▸ **Action item**:
Copy the entries out again in full.

━━━ Records shown ━━━

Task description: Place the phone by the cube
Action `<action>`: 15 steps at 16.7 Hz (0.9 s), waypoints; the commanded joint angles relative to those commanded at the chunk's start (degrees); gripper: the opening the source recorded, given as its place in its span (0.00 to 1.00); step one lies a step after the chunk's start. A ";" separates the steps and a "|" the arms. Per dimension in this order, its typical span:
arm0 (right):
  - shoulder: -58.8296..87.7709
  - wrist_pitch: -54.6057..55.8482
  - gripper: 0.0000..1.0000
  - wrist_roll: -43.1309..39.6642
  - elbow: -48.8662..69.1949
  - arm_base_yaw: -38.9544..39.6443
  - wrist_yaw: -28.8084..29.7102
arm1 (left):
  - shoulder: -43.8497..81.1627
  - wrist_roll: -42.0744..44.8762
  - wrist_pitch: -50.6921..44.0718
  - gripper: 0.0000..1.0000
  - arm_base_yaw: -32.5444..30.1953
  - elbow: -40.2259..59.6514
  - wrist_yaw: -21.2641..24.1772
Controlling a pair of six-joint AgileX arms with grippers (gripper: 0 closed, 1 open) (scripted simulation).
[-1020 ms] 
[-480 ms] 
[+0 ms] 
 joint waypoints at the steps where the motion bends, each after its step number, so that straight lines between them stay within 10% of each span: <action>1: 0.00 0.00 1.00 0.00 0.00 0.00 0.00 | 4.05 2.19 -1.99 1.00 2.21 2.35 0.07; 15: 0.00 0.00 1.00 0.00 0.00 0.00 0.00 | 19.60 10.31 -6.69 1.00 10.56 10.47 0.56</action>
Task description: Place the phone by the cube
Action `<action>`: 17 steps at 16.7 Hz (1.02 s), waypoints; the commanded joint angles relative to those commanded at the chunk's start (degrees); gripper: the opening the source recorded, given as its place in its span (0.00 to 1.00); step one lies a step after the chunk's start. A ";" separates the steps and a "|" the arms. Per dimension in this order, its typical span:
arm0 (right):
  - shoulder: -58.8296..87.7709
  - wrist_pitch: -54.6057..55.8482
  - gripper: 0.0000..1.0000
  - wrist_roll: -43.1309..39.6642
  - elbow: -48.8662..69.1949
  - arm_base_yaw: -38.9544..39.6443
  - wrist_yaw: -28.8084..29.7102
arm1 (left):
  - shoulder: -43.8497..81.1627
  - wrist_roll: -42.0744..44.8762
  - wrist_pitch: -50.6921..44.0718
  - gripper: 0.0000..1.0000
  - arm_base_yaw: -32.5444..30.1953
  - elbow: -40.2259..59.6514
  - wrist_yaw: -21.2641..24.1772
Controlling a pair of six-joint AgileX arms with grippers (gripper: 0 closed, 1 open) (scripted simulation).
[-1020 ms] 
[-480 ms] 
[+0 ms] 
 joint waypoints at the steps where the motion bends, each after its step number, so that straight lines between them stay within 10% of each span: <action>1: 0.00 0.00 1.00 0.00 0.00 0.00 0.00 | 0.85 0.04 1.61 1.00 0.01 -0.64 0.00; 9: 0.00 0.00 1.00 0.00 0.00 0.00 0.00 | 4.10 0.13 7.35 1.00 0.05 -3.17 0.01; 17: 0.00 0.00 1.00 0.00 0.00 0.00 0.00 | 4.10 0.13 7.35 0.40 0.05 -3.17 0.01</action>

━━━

▸ **Solution to this exercise**:
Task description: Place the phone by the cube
Action `<action>`: 15 steps at 16.7 Hz (0.9 s), waypoints; the commanded joint angles relative to those commanded at the chunk's start (degrees); gripper: the opening the source recorded, given as its place in its span (0.00 to 1.00); step one lies a step after the chunk's start. A ";" separates the steps and a "|" the arms. Per dimension in this order, its typical span:
arm0 (right):
  - shoulder: -58.8296..87.7709
  - wrist_pitch: -54.6057..55.8482
  - gripper: 0.0000..1.0000
  - wrist_roll: -43.1309..39.6642
  - elbow: -48.8662..69.1949
  - arm_base_yaw: -38.9544..39.6443
  - wrist_yaw: -28.8084..29.7102
arm1 (left):
  - shoulder: -43.8497..81.1627
  - wrist_roll: -42.0744..44.8762
  - wrist_pitch: -50.6921..44.0718
  - gripper: 0.0000..1.0000
  - arm_base_yaw: -32.5444..30.1953
  - elbow: -40.2259..59.6514
  - wrist_yaw: -21.2641..24.1772
Controlling a pair of six-joint AgileX arms with grippers (gripper: 0 closed, 1 open) (scripted simulation).
[-1020 ms] 
[-480 ms] 
[+0 ms] 
 joint waypoints at the steps where the motion bends, each after its step number, so that straight lines between them stay within 10% of each span: <action>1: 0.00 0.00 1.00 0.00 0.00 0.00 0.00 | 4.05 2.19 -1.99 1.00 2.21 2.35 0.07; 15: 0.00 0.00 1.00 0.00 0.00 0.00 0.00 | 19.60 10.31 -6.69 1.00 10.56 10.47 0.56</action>
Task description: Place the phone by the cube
Action `<action>`: 17 steps at 16.7 Hz (1.02 s), waypoints; the commanded joint angles relative to those commanded at the chunk's start (degrees); gripper: the opening the source recorded, given as its place in its span (0.00 to 1.00); step one lies a step after the chunk's start. A ";" separates the steps and a "|" the arms. Per dimension in this order, its typical span:
arm0 (right):
  - shoulder: -58.8296..87.7709
  - wrist_pitch: -54.6057..55.8482
  - gripper: 0.0000..1.0000
  - wrist_roll: -43.1309..39.6642
  - elbow: -48.8662..69.1949
  - arm_base_yaw: -38.9544..39.6443
  - wrist_yaw: -28.8084..29.7102
arm1 (left):
  - shoulder: -43.8497..81.1627
  - wrist_roll: -42.0744..44.8762
  - wrist_pitch: -50.6921..44.0718
  - gripper: 0.0000..1.0000
  - arm_base_yaw: -32.5444..30.1953
  - elbow: -40.2259..59.6514
  - wrist_yaw: -21.2641..24.1772
Controlling a pair of six-joint AgileX arms with grippers (gripper: 0 closed, 1 open) (scripted simulation).
[-1020 ms] 
[-480 ms] 
[+0 ms] 
 joint waypoints at the steps where the motion bends, each after its step number, so that straight lines between them stay within 10% of each span: <action>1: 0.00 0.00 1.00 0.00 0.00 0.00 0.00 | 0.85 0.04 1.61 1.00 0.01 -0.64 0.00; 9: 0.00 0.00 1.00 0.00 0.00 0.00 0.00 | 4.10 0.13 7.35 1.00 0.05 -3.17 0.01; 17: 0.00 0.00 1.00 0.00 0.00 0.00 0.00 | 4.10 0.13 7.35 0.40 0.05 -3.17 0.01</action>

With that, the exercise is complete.